> **Items from a data source**
Content starts

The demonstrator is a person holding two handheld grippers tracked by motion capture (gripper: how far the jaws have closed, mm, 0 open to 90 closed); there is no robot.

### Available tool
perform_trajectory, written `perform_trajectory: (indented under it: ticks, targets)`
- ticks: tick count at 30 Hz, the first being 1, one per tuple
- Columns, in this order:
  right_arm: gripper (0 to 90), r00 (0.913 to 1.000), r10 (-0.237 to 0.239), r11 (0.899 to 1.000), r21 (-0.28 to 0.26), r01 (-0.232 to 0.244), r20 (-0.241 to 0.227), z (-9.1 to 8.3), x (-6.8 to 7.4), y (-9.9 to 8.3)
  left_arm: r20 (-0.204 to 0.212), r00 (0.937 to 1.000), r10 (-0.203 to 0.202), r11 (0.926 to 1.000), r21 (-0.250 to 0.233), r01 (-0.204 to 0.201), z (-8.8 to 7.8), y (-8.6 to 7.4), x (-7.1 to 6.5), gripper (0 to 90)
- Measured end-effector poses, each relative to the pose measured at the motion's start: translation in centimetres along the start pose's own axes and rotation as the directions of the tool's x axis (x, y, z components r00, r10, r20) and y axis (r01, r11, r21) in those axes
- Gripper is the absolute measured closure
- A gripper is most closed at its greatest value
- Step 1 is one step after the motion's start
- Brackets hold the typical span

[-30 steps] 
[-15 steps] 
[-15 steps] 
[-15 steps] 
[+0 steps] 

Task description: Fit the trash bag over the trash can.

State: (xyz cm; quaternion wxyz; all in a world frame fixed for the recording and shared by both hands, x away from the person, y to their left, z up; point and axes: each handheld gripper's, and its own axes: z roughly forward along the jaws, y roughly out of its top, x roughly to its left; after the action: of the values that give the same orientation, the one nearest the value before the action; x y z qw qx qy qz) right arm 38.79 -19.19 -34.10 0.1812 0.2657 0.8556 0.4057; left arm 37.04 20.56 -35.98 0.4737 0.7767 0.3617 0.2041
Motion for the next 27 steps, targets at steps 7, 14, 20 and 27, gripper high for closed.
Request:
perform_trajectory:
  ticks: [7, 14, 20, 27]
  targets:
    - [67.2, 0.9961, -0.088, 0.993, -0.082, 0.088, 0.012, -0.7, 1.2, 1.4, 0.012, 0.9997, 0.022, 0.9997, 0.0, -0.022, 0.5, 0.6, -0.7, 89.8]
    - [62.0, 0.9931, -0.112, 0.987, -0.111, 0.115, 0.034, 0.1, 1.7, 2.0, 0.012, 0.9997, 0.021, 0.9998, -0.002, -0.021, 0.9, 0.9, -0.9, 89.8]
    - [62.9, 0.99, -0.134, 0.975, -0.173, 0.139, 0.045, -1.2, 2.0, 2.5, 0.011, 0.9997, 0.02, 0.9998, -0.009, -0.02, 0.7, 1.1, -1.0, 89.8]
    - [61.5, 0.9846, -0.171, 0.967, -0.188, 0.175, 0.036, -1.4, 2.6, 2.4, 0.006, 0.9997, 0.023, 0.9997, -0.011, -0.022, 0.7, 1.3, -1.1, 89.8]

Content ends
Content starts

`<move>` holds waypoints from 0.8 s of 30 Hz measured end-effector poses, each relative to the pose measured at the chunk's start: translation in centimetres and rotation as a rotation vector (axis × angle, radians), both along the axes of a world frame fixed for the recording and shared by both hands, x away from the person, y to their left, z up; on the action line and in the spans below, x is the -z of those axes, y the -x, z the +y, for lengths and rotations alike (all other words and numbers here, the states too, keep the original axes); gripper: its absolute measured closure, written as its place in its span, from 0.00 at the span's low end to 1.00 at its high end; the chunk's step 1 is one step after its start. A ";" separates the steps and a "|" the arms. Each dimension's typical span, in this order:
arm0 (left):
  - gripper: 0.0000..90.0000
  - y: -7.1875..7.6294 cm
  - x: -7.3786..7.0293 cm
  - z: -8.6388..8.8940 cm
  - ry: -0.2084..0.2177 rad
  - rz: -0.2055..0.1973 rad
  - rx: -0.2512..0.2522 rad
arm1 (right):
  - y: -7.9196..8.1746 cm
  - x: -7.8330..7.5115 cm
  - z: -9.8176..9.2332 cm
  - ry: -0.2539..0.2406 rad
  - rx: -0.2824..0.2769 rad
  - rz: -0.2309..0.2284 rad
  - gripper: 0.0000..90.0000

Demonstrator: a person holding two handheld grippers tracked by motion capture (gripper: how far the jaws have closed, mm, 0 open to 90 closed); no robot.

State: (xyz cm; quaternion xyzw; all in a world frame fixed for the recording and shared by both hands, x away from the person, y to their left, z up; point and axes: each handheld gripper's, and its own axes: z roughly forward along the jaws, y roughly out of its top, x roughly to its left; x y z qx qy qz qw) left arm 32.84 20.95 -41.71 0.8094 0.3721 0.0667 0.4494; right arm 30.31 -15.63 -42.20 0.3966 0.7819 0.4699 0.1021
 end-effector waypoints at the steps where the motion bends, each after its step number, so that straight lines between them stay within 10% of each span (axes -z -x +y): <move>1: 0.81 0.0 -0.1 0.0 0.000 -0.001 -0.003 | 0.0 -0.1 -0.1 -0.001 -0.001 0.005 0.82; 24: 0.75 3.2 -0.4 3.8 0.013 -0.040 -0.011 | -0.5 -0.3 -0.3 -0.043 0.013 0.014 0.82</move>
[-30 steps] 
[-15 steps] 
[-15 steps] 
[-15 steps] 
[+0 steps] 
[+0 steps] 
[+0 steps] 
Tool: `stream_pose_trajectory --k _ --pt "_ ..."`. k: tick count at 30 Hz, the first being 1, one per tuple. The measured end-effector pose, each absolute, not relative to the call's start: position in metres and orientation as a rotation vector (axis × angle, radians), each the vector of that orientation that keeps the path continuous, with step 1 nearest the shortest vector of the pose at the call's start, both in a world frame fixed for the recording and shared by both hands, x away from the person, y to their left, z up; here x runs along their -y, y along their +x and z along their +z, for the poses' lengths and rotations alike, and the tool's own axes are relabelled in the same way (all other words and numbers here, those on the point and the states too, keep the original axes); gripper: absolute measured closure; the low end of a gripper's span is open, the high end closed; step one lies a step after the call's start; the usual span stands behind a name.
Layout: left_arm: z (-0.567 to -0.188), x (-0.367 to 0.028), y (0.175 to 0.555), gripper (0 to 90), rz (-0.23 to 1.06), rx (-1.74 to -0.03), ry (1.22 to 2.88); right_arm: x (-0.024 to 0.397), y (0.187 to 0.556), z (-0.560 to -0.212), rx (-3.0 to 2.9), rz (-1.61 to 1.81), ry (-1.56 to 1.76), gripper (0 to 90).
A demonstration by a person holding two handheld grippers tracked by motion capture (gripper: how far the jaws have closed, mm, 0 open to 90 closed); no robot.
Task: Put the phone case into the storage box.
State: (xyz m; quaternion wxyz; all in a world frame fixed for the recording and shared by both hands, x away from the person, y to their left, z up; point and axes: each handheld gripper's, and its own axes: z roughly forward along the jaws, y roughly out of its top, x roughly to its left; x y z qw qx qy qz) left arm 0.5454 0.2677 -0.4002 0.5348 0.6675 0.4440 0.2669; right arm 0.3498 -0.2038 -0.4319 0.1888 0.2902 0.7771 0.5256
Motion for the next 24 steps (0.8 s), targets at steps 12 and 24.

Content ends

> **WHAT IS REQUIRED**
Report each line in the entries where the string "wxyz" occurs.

> **YOUR RESPONSE**
State: (xyz cm; quaternion wxyz; all in a world frame fixed for the recording and shared by both hands, x away from the person, y to their left, z up; point and axes: each handheld gripper's, and its own axes: z roughly forward along the jaws, y roughly out of its top, x roughly to its left; after the action: of the values that give the same orientation, the one nearest the value before the action; x y z qw qx qy qz) right arm 38.79 -19.19 -34.10 0.1812 0.2657 0.8556 0.4057; left arm 37.04 20.56 -35.98 0.4737 0.7767 0.3617 0.2041
State: (xyz m; quaternion wxyz; all in a world frame fixed for the recording and shared by both hands, x away from the person, y to their left, z up; point and axes: each handheld gripper's, and its own axes: z roughly forward along the jaws, y roughly out of its top, x roughly to its left; x y z qw qx qy qz) left arm 0.5454 0.2677 -0.4002 0.5348 0.6675 0.4440 0.2669; right arm 0.3498 -0.2038 -0.4319 0.1888 0.2902 0.7771 0.5256

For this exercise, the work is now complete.